§ **Required work**
Whenever a line below includes the string "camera", show it.

§ **Raw data**
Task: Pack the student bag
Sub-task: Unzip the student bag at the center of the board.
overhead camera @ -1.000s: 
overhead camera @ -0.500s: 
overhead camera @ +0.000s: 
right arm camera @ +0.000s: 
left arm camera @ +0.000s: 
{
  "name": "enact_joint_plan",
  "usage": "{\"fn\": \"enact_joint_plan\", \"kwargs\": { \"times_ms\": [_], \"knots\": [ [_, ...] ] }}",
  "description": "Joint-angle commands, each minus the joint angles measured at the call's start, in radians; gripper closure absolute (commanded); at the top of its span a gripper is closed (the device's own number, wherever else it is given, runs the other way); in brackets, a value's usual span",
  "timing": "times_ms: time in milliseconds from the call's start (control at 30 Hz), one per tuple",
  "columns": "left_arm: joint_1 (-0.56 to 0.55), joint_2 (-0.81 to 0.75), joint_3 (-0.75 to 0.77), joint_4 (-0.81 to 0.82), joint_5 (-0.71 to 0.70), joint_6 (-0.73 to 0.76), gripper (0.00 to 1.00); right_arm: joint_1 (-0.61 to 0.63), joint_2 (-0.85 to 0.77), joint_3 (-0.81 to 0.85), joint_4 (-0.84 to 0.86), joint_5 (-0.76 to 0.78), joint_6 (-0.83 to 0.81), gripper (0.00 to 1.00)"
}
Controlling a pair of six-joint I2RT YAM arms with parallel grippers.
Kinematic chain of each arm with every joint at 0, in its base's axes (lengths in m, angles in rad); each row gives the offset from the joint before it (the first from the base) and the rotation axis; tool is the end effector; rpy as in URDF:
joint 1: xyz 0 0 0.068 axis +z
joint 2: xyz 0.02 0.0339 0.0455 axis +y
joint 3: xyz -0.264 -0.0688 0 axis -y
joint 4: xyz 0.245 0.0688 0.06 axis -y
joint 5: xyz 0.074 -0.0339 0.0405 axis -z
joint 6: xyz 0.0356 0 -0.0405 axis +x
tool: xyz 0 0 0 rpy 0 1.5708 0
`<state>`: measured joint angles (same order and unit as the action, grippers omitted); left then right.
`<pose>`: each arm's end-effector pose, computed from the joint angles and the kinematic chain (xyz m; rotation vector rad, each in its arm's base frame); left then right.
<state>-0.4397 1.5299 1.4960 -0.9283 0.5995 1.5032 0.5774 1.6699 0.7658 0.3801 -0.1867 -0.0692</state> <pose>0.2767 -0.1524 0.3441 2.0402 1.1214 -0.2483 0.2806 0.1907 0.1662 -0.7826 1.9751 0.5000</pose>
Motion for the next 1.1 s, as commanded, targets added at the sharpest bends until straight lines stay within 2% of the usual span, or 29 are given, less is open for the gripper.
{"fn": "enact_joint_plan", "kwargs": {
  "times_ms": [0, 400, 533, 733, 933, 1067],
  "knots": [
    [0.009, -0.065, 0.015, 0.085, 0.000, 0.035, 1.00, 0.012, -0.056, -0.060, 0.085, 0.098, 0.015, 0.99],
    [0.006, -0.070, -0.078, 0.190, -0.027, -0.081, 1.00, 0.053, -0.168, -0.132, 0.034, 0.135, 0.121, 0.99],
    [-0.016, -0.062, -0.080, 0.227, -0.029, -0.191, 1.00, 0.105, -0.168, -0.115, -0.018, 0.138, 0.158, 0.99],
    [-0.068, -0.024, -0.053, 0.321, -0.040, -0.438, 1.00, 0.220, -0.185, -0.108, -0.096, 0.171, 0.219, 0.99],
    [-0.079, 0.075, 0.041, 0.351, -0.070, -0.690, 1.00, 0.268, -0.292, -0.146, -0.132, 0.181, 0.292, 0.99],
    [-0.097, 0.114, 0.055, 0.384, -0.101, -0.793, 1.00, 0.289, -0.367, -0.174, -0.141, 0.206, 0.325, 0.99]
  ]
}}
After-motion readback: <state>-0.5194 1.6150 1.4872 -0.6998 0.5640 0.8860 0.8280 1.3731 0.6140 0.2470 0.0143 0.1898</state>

§ **Solution for this exercise**
overhead camera @ -1.000s: 
overhead camera @ -0.500s: 
overhead camera @ +0.000s: 
right arm camera @ +0.000s: 
left arm camera @ +0.000s: 

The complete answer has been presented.